What needs to be done: Take every line of the material and reproduce it exactly.

-------- Input data

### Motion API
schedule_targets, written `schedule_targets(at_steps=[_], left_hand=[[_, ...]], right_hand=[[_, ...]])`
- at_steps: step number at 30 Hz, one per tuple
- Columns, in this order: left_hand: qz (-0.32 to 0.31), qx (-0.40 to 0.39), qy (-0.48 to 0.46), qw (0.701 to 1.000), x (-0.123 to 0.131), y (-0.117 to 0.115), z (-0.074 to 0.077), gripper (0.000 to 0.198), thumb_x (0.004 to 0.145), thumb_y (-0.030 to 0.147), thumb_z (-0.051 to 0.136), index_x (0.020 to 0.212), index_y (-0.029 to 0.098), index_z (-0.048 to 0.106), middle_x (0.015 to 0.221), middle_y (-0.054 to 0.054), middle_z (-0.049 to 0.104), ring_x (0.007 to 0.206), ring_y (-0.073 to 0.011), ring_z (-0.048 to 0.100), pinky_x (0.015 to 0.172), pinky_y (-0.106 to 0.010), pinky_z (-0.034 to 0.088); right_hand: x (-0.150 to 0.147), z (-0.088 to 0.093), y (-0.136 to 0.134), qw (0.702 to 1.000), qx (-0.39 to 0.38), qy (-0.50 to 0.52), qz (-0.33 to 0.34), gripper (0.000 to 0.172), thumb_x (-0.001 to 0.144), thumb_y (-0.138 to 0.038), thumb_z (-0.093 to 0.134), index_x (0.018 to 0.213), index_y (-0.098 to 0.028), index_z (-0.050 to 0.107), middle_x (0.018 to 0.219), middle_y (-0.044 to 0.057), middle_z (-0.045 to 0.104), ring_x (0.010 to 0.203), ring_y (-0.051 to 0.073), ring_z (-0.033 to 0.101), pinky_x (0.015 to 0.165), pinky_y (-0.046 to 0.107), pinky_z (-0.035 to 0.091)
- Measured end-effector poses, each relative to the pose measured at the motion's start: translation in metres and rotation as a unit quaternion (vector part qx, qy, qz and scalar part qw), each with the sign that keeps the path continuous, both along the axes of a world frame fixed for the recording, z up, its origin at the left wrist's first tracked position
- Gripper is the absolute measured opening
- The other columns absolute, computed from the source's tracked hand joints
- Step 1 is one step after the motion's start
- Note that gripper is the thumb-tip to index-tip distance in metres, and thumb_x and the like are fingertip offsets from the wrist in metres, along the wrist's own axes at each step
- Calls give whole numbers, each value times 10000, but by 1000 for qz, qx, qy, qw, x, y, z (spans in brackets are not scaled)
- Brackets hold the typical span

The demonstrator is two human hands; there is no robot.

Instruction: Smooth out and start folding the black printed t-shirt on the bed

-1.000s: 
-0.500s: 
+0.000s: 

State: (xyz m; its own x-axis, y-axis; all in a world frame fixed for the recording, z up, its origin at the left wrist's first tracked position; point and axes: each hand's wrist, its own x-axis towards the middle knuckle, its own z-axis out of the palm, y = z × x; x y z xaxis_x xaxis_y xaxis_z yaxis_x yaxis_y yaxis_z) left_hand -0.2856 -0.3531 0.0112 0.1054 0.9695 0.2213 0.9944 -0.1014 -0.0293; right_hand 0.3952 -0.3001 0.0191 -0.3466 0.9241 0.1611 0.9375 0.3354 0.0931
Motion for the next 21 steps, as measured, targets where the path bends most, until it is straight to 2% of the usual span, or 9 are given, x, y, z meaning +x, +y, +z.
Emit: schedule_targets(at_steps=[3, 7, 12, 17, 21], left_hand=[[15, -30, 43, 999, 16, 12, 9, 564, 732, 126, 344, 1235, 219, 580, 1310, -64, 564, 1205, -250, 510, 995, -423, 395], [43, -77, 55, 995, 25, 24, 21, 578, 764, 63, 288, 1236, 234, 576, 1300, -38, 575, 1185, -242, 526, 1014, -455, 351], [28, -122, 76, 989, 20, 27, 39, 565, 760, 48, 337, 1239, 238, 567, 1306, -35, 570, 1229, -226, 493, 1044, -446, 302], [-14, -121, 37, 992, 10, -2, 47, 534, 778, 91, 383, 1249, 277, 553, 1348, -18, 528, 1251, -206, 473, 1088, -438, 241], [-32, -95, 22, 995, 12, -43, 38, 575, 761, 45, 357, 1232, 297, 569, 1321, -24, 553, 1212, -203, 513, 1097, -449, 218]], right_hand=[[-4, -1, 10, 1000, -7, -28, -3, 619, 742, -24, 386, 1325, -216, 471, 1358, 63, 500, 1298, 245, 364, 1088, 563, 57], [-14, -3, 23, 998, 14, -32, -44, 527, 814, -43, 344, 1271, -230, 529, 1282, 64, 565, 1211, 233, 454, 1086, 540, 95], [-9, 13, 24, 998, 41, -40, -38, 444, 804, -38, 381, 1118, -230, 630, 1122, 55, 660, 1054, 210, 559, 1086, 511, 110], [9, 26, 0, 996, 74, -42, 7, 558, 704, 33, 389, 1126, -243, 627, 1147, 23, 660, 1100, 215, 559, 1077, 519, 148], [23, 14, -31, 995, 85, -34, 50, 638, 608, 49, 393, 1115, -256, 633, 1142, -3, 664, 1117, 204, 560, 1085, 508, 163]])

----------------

Task solution:
### Motion API
schedule_targets, written `schedule_targets(at_steps=[_], left_hand=[[_, ...]], right_hand=[[_, ...]])`
- at_steps: step number at 30 Hz, one per tuple
- Columns, in this order: left_hand: qz (-0.32 to 0.31), qx (-0.40 to 0.39), qy (-0.48 to 0.46), qw (0.701 to 1.000), x (-0.123 to 0.131), y (-0.117 to 0.115), z (-0.074 to 0.077), gripper (0.000 to 0.198), thumb_x (0.004 to 0.145), thumb_y (-0.030 to 0.147), thumb_z (-0.051 to 0.136), index_x (0.020 to 0.212), index_y (-0.029 to 0.098), index_z (-0.048 to 0.106), middle_x (0.015 to 0.221), middle_y (-0.054 to 0.054), middle_z (-0.049 to 0.104), ring_x (0.007 to 0.206), ring_y (-0.073 to 0.011), ring_z (-0.048 to 0.100), pinky_x (0.015 to 0.172), pinky_y (-0.106 to 0.010), pinky_z (-0.034 to 0.088); right_hand: x (-0.150 to 0.147), z (-0.088 to 0.093), y (-0.136 to 0.134), qw (0.702 to 1.000), qx (-0.39 to 0.38), qy (-0.50 to 0.52), qz (-0.33 to 0.34), gripper (0.000 to 0.172), thumb_x (-0.001 to 0.144), thumb_y (-0.138 to 0.038), thumb_z (-0.093 to 0.134), index_x (0.018 to 0.213), index_y (-0.098 to 0.028), index_z (-0.050 to 0.107), middle_x (0.018 to 0.219), middle_y (-0.044 to 0.057), middle_z (-0.045 to 0.104), ring_x (0.010 to 0.203), ring_y (-0.051 to 0.073), ring_z (-0.033 to 0.101), pinky_x (0.015 to 0.165), pinky_y (-0.046 to 0.107), pinky_z (-0.035 to 0.091)
- Measured end-effector poses, each relative to the pose measured at the motion's start: translation in metres and rotation as a unit quaternion (vector part qx, qy, qz and scalar part qw), each with the sign that keeps the path continuous, both along the axes of a world frame fixed for the recording, z up, its origin at the left wrist's first tracked position
- Gripper is the absolute measured opening
- The other columns absolute, computed from the source's tracked hand joints
- Step 1 is one step after the motion's start
- Note that gripper is the thumb-tip to index-tip distance in metres, and thumb_x and the like are fingertip offsets from the wrist in metres, along the wrist's own axes at each step
- Calls give whole numbers, each value times 10000, but by 1000 for qz, qx, qy, qw, x, y, z (spans in brackets are not scaled)
- Brackets hold the typical span

The demonstrator is two human hands; there is no robot.

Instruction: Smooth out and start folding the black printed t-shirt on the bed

-1.000s: 
-0.500s: 
+0.000s: 

State: (xyz m; its own x-axis, y-axis; all in a world frame fixed for the recording, z up, its origin at the left wrist's first tracked position; point and axes: each hand's wrist, its own x-axis towards the middle knuckle, its own z-axis out of the palm, y = z × x; x y z xaxis_x xaxis_y xaxis_z yaxis_x yaxis_y yaxis_z) left_hand -0.2856 -0.3531 0.0112 0.1054 0.9695 0.2213 0.9944 -0.1014 -0.0293; right_hand 0.3952 -0.3001 0.0191 -0.3466 0.9241 0.1611 0.9375 0.3354 0.0931
Motion for the next 21 steps, as measured, targets where the path bends most, until it is straight to 2% of the usual span, or 9 are given, x, y, z meaning +x, +y, +z.
Emit: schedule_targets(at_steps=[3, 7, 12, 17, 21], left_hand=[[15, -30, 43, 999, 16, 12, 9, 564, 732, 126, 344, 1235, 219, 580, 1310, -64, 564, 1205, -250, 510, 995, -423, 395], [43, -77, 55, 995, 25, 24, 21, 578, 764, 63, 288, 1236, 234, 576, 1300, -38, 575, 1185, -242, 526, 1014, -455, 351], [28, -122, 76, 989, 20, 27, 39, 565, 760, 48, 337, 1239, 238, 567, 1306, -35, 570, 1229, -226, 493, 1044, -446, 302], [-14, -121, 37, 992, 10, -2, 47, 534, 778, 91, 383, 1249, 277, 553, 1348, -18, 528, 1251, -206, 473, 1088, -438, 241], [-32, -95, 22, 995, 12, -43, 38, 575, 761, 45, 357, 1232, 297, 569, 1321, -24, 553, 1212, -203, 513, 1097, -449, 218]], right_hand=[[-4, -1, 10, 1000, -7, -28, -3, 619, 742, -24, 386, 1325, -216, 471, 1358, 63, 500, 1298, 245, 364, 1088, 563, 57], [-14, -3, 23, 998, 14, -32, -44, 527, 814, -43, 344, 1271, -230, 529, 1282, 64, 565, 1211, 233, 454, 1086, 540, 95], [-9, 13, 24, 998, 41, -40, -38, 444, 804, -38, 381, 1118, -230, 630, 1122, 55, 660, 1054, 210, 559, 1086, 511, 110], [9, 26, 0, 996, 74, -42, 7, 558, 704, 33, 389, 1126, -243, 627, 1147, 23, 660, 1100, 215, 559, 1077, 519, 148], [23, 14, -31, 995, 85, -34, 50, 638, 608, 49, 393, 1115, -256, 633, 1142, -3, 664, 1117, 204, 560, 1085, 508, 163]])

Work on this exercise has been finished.